Activity: From the records below, please repeat exactly the line that has "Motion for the", the line that has "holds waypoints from", and every line between them, and nothing else.

Extracted data:
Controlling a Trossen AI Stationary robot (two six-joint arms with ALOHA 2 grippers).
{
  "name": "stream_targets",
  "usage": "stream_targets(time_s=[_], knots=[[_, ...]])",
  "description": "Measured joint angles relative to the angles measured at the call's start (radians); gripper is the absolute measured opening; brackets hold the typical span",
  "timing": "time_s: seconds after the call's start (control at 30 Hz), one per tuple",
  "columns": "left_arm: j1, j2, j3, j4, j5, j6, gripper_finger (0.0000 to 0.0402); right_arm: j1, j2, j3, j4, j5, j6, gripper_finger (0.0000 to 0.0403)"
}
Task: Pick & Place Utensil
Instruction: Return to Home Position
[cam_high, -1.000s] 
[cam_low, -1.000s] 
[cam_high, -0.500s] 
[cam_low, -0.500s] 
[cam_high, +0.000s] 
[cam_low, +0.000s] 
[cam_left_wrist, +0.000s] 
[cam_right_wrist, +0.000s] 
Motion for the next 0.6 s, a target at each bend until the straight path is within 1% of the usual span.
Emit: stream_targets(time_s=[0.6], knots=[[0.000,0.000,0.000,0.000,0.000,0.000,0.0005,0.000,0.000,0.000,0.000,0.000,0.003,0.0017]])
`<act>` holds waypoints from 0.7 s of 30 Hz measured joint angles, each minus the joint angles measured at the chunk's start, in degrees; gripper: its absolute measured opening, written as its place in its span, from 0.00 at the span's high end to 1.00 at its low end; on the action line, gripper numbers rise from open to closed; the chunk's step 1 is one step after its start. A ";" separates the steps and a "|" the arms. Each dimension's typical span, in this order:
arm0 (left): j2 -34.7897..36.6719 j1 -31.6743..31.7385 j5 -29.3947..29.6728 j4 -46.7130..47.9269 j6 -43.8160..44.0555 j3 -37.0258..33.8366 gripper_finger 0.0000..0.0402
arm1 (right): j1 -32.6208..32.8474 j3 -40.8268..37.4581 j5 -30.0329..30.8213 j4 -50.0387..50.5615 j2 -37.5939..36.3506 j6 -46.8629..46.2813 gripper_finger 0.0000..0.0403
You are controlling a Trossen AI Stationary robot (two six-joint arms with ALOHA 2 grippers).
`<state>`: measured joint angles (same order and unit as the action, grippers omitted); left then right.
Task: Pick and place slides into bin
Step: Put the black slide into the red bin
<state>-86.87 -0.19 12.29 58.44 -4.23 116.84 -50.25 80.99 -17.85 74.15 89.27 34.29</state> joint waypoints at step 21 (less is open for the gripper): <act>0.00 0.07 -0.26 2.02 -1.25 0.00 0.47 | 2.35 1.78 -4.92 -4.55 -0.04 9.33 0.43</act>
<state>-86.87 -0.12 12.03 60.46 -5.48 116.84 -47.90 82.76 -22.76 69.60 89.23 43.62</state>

Exercise result:
Motion for the next 0.6 s, a target at each bend until the straight path is within 1% of the usual span.
Emit: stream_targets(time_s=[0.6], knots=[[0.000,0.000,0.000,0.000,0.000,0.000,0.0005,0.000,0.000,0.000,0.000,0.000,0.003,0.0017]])
`<act>` holds waypoints from 0.7 s of 30 Hz measured joint angles, each minus the joint angles measured at the chunk's start, in degrees; gripper: its absolute measured opening, written as its place in its span, from 0.00 at the span's high end to 1.00 at its low end; on the action line, gripper numbers rise from open to closed; the chunk's step 1 is one step after its start. A ";" separates the steps and a "|" the arms. Each dimension's typical span, in this order:

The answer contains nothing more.